## Aim of the task
Each line of the listing below, from the very first to the one that contains "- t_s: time", is to be retyped exactly as it stands.
------
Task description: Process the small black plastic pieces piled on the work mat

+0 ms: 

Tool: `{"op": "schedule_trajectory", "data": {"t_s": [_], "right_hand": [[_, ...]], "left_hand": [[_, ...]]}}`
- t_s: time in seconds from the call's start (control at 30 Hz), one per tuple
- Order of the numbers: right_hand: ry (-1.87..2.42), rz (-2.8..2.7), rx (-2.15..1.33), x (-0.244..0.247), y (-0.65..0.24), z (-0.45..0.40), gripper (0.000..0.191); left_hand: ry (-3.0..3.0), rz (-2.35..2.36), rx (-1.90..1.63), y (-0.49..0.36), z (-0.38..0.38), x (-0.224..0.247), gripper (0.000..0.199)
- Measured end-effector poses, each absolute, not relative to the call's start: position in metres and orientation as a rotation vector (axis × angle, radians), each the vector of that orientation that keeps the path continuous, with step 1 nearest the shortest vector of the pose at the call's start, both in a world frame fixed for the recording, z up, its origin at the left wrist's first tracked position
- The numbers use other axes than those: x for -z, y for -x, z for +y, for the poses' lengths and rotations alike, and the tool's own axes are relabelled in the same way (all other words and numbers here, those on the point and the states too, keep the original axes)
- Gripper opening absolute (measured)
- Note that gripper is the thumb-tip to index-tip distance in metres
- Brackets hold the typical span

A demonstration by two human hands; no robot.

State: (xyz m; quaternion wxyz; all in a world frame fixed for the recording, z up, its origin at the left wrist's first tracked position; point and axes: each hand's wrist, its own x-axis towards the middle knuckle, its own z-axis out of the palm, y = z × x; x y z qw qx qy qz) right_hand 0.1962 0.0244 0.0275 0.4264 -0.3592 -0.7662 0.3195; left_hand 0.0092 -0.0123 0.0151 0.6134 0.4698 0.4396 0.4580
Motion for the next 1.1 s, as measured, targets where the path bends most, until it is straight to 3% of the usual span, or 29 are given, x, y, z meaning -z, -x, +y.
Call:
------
## Written response
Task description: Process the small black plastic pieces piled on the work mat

+0 ms: 

Tool: `{"op": "schedule_trajectory", "data": {"t_s": [_], "right_hand": [[_, ...]], "left_hand": [[_, ...]]}}`
- t_s: time in seconds from the call's start (control at 30 Hz), one per tuple

That completes the output.